According to testimony during the weeklong trial, coroner’s officials left it to the eye bank to obtain consent. A senior pathologist, Eugene Carpenter, testified that his office considered next of kin incapable of making informed decisions because grief left them “temporarily insane.”
The eye bank, however, viewed family consent as just one means to obtain corneas. The other was legislative, according to testimony by Dr. Ronald E. Smith, Doheny’s medical director. The “legislative consent,” he testified, comes from a section of state law, known as the Coroner’s Law, stating that corneas may be taken if there are “no known” family objections.

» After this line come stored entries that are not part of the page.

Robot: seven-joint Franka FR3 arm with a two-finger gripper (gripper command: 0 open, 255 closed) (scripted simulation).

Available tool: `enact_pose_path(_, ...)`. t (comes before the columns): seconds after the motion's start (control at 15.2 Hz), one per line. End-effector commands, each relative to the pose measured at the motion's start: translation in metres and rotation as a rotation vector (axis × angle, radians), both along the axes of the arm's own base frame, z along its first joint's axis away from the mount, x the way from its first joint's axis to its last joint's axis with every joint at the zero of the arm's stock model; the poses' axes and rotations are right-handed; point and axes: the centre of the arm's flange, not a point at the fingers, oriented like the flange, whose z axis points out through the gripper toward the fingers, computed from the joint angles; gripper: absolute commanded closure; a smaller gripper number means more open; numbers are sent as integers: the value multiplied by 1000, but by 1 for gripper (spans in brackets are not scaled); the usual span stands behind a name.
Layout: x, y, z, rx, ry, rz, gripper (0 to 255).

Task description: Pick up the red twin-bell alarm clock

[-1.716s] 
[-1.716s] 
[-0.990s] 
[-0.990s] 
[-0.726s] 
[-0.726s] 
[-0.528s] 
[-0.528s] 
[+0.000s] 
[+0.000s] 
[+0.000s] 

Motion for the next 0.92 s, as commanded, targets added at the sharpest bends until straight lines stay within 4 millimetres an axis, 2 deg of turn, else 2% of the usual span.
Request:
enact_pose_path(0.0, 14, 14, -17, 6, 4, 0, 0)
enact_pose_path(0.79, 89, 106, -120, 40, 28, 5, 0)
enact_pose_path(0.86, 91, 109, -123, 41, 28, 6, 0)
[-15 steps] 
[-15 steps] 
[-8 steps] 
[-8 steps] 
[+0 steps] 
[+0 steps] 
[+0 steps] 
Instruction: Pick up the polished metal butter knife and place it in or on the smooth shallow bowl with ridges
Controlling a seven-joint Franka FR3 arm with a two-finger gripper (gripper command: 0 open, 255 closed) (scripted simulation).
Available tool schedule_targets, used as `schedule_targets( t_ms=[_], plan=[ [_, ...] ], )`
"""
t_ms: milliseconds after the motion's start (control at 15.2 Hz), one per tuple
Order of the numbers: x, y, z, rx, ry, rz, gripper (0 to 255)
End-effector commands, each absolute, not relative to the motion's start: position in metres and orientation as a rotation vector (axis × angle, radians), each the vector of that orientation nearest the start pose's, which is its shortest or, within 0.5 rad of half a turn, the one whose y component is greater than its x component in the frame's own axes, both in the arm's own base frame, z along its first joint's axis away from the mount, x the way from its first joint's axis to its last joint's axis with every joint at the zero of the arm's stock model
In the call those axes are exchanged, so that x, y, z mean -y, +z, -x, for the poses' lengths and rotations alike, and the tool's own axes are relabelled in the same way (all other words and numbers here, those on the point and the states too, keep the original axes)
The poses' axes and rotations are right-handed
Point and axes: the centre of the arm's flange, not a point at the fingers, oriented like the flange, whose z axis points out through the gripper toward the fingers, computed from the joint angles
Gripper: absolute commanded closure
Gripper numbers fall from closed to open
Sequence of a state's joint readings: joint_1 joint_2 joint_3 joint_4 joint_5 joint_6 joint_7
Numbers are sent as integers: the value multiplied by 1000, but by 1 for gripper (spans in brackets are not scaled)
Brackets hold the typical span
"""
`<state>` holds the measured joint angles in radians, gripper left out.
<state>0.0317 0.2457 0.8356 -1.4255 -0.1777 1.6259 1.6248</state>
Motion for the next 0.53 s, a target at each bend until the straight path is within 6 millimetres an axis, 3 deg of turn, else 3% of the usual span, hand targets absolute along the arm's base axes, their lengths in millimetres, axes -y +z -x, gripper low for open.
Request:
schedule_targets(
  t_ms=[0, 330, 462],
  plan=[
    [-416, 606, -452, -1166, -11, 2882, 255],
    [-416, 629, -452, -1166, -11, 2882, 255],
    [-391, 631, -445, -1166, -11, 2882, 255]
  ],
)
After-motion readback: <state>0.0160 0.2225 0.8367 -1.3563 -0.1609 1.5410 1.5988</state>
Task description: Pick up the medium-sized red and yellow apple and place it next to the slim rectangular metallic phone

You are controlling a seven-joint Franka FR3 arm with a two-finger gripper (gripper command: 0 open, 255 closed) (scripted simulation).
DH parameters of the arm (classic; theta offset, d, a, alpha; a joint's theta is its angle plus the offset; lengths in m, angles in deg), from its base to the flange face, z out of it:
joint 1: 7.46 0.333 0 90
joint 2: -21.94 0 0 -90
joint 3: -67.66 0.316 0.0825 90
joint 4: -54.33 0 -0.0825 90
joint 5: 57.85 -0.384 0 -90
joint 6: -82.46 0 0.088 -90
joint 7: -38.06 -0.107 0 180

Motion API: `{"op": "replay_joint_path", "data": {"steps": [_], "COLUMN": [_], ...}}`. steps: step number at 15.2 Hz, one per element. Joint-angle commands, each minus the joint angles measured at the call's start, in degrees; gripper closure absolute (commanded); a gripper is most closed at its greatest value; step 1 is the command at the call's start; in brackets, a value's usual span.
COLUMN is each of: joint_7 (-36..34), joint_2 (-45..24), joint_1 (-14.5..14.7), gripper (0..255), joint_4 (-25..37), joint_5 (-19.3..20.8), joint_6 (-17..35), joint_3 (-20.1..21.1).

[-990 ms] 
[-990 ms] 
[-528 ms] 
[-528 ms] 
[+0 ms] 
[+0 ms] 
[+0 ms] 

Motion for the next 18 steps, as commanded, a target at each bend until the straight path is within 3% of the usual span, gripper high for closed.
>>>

“This is really a convenient little scheme they have here in the name of charity,” attorney Warren said. “This is everybody pointing at everybody else and saying, “Don’t ask and don’t tell.’ ”
Doheny, Warren said, called the shots in the coroner’s office, which received $215 for every pair of corneas donated--about 900 to 1,200 corneas each year. The eye bank then sold the corneas to larger tissue banks for $1,700 apiece.